- **Prompt**
Your answer must be the full listing below, repeated exactly, with no pictures in it.
..............................
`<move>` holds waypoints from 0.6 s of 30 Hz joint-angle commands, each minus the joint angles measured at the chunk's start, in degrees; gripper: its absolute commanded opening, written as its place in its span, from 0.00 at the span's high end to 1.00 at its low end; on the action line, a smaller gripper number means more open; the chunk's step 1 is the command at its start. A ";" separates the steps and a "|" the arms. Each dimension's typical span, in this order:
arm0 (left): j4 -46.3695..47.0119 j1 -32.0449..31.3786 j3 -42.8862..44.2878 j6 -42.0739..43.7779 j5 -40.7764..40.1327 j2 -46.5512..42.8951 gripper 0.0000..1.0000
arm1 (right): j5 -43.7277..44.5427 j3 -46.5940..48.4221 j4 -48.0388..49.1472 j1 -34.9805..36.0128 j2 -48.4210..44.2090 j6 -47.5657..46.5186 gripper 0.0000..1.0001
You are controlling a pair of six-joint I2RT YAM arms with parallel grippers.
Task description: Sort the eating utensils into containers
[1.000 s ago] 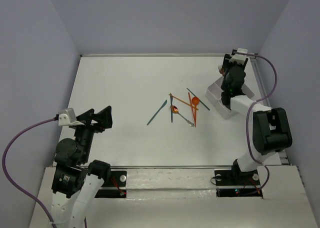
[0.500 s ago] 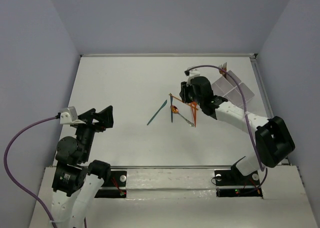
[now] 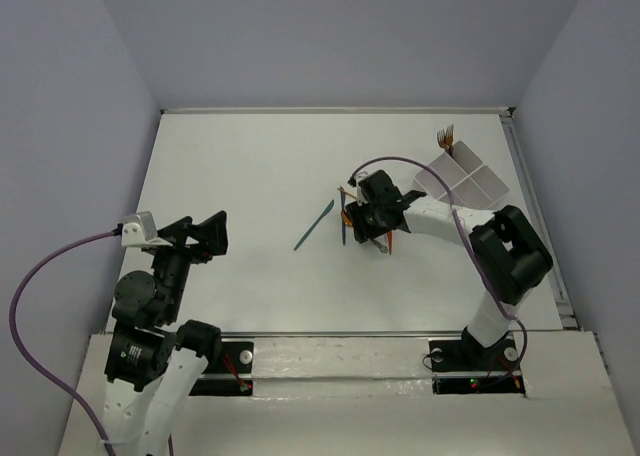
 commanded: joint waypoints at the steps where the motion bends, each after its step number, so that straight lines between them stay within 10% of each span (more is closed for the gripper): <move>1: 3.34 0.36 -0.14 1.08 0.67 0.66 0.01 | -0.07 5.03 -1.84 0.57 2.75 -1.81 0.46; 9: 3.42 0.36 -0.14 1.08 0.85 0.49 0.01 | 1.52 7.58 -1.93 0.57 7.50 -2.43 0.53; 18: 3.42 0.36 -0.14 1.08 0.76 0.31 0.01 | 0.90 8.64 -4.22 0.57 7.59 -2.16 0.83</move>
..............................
- **Finished exercise**
`<move>` holds waypoints from 0.6 s of 30 Hz joint-angle commands, each minus the joint angles measured at the chunk's start, in degrees; gripper: its absolute commanded opening, written as its place in its span, from 0.00 at the span's high end to 1.00 at its low end; on the action line, a smaller gripper number means more open; the chunk's step 1 is the command at its start. A ";" separates the steps and a "|" the arms. Each dimension's typical span, in this order:
arm0 (left): j4 -46.3695..47.0119 j1 -32.0449..31.3786 j3 -42.8862..44.2878 j6 -42.0739..43.7779 j5 -40.7764..40.1327 j2 -46.5512..42.8951 gripper 0.0000..1.0000
arm1 (right): j5 -43.7277..44.5427 j3 -46.5940..48.4221 j4 -48.0388..49.1472 j1 -34.9805..36.0128 j2 -48.4210..44.2090 j6 -47.5657..46.5186 gripper 0.0000..1.0001
You are controlling a pair of six-joint I2RT YAM arms with parallel grippers.
Task description: Sort the eating utensils into containers
[1.000 s ago] 
[0.500 s ago] 
[now] 
 commanded: joint waypoints at the steps where the motion bends, each after its step number, so that straight lines between them stay within 10% of each span (more is closed for the gripper): <move>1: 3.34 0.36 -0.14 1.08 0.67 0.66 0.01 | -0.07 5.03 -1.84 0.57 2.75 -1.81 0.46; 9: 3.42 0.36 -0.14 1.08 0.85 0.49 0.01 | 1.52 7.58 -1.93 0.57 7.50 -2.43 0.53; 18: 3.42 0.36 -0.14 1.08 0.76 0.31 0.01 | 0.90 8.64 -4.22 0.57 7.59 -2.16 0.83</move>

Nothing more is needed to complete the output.